### Task to carry out:
What lines in the listing include "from"? Return a copy of each.

### Data excerpt:
- - -

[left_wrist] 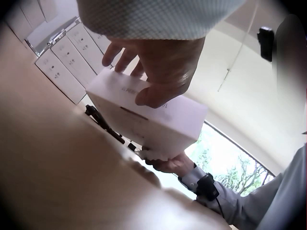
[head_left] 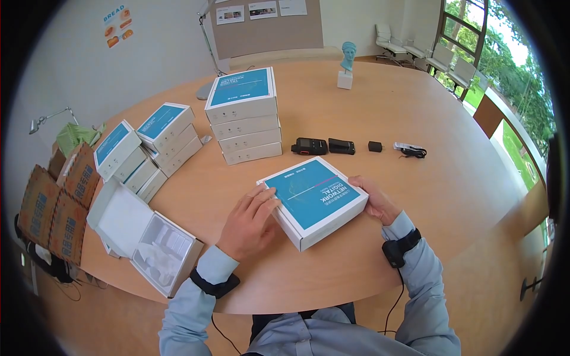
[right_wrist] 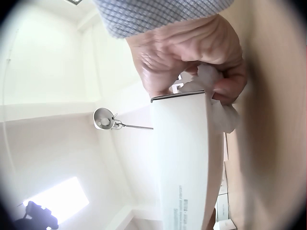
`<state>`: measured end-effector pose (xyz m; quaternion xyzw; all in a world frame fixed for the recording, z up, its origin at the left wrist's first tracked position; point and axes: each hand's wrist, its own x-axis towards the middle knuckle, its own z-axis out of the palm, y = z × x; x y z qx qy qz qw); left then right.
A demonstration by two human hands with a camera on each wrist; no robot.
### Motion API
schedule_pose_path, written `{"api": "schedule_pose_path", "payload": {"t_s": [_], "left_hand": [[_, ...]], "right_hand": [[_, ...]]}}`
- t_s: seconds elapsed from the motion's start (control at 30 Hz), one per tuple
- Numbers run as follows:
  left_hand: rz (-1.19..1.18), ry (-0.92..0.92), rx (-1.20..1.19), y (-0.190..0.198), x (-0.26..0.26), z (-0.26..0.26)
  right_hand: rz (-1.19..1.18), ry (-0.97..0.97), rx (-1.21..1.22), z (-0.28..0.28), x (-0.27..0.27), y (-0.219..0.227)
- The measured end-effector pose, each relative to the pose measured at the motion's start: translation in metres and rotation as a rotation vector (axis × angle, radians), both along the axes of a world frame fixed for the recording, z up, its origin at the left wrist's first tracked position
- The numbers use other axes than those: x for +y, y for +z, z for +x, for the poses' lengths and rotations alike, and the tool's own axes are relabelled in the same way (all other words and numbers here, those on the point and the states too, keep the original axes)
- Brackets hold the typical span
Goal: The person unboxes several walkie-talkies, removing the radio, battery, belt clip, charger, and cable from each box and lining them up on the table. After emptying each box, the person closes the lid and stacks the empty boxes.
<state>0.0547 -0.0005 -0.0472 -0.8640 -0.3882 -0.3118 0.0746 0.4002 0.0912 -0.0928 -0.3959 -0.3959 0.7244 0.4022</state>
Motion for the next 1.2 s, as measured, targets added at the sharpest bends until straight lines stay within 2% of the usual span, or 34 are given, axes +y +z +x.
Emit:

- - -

### Answer section:
- t_s: seconds elapsed from the motion's start (control at 30 Hz), one per tuple
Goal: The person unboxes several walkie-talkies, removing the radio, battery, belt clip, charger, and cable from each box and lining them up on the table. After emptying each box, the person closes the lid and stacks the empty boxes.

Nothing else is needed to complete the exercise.